> [Task requirements]
Every line of the data below should be printed exactly. Nothing may be dropped.

> [Source material]
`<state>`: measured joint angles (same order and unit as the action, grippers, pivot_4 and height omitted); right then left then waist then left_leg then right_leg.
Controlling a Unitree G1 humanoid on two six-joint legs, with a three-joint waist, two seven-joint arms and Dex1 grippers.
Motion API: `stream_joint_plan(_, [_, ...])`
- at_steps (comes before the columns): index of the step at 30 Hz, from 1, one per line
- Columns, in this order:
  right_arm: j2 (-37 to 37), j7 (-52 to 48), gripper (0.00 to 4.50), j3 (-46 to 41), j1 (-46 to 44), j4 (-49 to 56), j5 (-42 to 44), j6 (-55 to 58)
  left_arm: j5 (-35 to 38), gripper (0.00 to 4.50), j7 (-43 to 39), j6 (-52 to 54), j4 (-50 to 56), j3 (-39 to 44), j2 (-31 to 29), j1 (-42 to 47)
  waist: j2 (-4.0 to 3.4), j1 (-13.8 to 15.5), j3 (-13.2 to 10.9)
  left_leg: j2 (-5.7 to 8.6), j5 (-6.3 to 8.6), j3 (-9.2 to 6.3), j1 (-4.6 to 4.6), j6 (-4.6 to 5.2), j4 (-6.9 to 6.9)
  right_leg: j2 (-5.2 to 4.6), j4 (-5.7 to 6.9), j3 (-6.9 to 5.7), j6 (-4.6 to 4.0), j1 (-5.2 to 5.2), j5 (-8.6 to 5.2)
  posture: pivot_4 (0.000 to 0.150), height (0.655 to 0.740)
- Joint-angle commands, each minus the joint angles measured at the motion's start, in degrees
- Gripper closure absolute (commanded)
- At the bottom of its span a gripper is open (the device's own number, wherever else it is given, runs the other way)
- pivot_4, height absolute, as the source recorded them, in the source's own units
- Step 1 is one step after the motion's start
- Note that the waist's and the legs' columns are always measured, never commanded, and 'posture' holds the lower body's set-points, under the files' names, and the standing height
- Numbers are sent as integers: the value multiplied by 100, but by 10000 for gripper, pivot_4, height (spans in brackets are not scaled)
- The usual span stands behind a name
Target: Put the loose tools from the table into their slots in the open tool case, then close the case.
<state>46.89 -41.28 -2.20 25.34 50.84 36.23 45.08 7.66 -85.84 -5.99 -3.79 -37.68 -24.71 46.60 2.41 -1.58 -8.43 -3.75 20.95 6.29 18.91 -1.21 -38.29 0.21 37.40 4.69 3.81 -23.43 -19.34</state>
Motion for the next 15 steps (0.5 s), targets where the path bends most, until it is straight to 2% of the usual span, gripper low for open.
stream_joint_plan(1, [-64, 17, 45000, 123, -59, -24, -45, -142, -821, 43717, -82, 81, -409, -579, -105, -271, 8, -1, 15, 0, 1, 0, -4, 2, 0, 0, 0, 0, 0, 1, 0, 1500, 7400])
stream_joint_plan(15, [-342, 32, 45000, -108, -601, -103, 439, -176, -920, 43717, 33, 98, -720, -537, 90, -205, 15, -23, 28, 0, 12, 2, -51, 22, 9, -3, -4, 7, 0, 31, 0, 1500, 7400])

> [Output for this exercise]
`<state>`: measured joint angles (same order and unit as the action, grippers, pivot_4 and height omitted); right then left then waist then left_leg then right_leg.
Controlling a Unitree G1 humanoid on two six-joint legs, with a three-joint waist, two seven-joint arms and Dex1 grippers.
Motion API: `stream_joint_plan(_, [_, ...])`
- at_steps (comes before the columns): index of the step at 30 Hz, from 1, one per line
- Columns, in this order:
  right_arm: j2 (-37 to 37), j7 (-52 to 48), gripper (0.00 to 4.50), j3 (-46 to 41), j1 (-46 to 44), j4 (-49 to 56), j5 (-42 to 44), j6 (-55 to 58)
  left_arm: j5 (-35 to 38), gripper (0.00 to 4.50), j7 (-43 to 39), j6 (-52 to 54), j4 (-50 to 56), j3 (-39 to 44), j2 (-31 to 29), j1 (-42 to 47)
  waist: j2 (-4.0 to 3.4), j1 (-13.8 to 15.5), j3 (-13.2 to 10.9)
  left_leg: j2 (-5.7 to 8.6), j5 (-6.3 to 8.6), j3 (-9.2 to 6.3), j1 (-4.6 to 4.6), j6 (-4.6 to 5.2), j4 (-6.9 to 6.9)
  right_leg: j2 (-5.2 to 4.6), j4 (-5.7 to 6.9), j3 (-6.9 to 5.7), j6 (-4.6 to 4.0), j1 (-5.2 to 5.2), j5 (-8.6 to 5.2)
  posture: pivot_4 (0.000 to 0.150), height (0.655 to 0.740)
- Joint-angle commands, each minus the joint angles measured at the motion's start, in degrees
- Gripper closure absolute (commanded)
- At the bottom of its span a gripper is open (the device's own number, wherever else it is given, runs the other way)
- pivot_4, height absolute, as the source recorded them, in the source's own units
- Step 1 is one step after the motion's start
- Note that the waist's and the legs' columns are always measured, never commanded, and 'posture' holds the lower body's set-points, under the files' names, and the standing height
- Numbers are sent as integers: the value multiplied by 100, but by 10000 for gripper, pivot_4, height (spans in brackets are not scaled)
- The usual span stands behind a name
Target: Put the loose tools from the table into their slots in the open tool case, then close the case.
<state>46.89 -41.28 -2.20 25.34 50.84 36.23 45.08 7.66 -85.84 -5.99 -3.79 -37.68 -24.71 46.60 2.41 -1.58 -8.43 -3.75 20.95 6.29 18.91 -1.21 -38.29 0.21 37.40 4.69 3.81 -23.43 -19.34</state>
Motion for the next 15 steps (0.5 s), targets where the path bends most, until it is straight to 2% of the usual span, gripper low for open.
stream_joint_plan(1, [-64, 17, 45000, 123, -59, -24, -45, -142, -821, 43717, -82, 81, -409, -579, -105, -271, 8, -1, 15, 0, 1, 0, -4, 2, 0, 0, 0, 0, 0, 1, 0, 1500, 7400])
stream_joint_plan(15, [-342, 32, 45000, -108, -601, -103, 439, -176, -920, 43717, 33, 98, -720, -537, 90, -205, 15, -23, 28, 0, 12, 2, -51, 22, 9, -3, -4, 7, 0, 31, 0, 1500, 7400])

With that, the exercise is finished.